This article is about an anomaly that I have seen on a busy Drupal site. It is related to the network stack.
On a normal weekday with the regular load on the peak hours, netstat shows the following:
# netstat -ant | grep ":80 " | wc -l 4833
While Apache top shows we are at 80-90 requests per second:
last hit: 15:56:28 atop runtime: 0 days, 00:00:35 15:56:29 All: 3069 reqs ( 87.7/sec) 29.9M ( 875.0K/sec) 10218.5B/req 2xx: 2704 (88.1%) 3xx: 364 (11.9%) 4xx: 1 ( 0.0%) 5xx: 0 ( 0.0%) R ( 30s): 2623 reqs ( 87.4/sec) 25.9M ( 882.4K/sec) 10.1K/req 2xx: 2278 (86.8%) 3xx: 344 (13.1%) 4xx: 1 ( 0.0%) 5xx: 0 ( 0.0%)
So, life is good, things are normal and the server can handle all that gracefully.
Load under digg
That site normally gets on digg's front page anywhere between once every two months to a couple of times per month. Previous instances have been uneventful (except for the increased load of course).
This time, something unusual happened. The bottleneck was in the network stack, with Munin showing a lot of failed connections.
netstat showed an unusual number of connections
# netstat -ant | grep ":80 " | wc -l 13826 # netstat -ant | grep ":80 " | wc -l 13777 # netstat -ant | grep ":80 " | wc -l 13957
The system was idle when this happened, since not that many requests make it to Apache.
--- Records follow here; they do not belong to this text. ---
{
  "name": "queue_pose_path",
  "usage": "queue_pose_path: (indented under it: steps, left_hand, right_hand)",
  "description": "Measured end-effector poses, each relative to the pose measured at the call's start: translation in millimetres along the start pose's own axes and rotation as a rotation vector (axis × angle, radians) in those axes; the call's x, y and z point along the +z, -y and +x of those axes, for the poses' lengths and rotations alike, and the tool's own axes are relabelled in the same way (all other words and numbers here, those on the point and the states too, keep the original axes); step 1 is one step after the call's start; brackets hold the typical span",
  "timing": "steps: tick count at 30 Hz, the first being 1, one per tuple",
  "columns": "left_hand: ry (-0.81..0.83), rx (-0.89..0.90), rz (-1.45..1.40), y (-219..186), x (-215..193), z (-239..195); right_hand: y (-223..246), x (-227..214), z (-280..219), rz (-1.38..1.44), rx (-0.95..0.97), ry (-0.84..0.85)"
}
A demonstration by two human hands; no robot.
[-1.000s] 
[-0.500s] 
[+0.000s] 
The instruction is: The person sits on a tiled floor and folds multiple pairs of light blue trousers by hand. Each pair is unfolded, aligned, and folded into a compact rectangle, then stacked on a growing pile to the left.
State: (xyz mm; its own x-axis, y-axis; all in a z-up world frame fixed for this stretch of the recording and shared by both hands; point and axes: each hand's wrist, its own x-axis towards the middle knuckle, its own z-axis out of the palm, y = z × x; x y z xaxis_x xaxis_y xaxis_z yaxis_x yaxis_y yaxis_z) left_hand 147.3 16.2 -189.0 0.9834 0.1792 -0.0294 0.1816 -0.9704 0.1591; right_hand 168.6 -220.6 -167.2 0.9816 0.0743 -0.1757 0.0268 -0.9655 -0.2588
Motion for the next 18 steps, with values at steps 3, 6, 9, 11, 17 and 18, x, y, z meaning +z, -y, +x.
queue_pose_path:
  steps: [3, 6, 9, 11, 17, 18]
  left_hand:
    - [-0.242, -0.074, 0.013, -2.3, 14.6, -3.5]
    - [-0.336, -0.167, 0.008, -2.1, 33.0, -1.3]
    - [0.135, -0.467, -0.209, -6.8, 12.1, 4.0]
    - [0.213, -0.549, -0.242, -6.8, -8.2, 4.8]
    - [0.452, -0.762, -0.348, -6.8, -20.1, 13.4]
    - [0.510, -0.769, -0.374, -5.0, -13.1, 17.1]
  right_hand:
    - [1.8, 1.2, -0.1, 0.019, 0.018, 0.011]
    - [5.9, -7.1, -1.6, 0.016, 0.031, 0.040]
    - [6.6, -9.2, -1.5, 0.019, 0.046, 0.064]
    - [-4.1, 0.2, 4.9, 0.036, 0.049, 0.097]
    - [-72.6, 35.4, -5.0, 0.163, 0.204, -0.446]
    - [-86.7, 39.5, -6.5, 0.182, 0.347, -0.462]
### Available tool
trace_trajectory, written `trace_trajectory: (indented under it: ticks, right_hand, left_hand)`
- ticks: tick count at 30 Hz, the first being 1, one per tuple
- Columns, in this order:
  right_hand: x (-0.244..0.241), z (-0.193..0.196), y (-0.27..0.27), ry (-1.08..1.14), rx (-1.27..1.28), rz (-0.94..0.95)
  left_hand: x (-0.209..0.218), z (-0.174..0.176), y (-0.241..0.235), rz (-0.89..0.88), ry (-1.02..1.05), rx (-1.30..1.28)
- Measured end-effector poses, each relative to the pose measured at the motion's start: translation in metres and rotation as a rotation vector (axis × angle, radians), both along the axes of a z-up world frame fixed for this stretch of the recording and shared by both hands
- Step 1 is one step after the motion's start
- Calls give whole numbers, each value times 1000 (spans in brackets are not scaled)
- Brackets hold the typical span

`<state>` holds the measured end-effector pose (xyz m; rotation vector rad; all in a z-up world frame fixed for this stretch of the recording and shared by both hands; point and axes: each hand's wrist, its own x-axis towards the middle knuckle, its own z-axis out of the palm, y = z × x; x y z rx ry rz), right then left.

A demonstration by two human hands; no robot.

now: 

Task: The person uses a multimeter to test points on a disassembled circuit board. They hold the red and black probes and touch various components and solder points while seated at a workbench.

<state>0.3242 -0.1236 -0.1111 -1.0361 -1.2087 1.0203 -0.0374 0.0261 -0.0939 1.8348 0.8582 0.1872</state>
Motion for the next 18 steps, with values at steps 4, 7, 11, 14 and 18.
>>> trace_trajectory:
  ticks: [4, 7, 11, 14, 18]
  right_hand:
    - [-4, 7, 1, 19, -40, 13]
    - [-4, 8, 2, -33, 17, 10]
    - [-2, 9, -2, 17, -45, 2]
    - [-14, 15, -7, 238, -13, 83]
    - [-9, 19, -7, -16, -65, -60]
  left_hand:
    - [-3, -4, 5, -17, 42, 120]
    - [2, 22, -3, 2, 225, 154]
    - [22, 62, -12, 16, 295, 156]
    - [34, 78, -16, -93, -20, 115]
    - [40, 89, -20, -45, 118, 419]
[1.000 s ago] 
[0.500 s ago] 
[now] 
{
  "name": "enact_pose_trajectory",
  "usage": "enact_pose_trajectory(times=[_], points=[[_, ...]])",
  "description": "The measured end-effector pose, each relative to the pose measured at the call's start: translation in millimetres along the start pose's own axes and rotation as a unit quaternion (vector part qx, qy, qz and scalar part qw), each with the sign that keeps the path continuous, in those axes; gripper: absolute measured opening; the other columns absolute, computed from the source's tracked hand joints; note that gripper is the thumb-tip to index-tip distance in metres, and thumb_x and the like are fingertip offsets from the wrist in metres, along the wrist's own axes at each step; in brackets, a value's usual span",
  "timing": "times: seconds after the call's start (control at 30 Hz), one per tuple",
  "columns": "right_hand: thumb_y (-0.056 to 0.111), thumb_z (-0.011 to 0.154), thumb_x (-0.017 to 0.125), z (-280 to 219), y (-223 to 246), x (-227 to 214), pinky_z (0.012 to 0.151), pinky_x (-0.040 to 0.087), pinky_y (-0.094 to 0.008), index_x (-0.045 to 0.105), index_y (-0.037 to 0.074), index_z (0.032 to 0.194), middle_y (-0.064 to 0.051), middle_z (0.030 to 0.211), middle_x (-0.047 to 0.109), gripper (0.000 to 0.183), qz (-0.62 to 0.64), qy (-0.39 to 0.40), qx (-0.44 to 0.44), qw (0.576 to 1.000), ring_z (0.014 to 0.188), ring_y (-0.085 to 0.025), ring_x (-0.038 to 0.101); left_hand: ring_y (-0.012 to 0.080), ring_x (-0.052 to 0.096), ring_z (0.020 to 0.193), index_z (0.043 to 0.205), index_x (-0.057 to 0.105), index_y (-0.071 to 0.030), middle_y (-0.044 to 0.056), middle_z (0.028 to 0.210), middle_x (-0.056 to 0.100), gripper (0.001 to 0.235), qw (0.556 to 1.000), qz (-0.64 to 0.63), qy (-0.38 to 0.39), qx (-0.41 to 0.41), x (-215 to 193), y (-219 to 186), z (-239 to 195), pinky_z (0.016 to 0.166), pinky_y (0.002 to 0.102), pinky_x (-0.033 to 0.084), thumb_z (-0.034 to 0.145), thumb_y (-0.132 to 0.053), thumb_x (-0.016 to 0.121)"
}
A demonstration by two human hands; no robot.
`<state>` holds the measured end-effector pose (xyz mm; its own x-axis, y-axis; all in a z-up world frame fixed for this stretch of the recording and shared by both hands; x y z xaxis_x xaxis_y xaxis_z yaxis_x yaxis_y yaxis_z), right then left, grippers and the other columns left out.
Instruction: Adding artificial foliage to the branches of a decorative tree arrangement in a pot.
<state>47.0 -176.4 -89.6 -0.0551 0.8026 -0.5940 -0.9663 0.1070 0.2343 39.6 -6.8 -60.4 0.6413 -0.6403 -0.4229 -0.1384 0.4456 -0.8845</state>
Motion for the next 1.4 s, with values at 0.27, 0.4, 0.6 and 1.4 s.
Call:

Munin showed a spike in Apache traffic followed by a brief "blank" period, then started to serve requests.
Right after the system recovered, Apachetop showed the following:
last hit: 16:38:50 atop runtime: 0 days, 00:03:10 16:38:51 All: 41066 reqs ( 216.1/sec) 467.3M ( 2518.6K/sec) 11.7K/req 2xx: 38440 (93.6%) 3xx: 2608 ( 6.4%) 4xx: 18 ( 0.0%) 5xx: 0 ( 0.0%) R ( 30s): 6283 reqs ( 209.4/sec) 72.6M ( 2478.5K/sec) 11.8K/req 2xx: 5882 (93.6%) 3xx: 398 ( 6.3%) 4xx: 3 ( 0.0%) 5xx: 0 ( 0.0%)
Note the requests per seconds are 209 to 216 req/sec, which is double what is normally served.
Because MaxClients was tuned, the system never went to swapping.
The big question
So, the question is: what can be done at the network stack level to prevent this period of outage?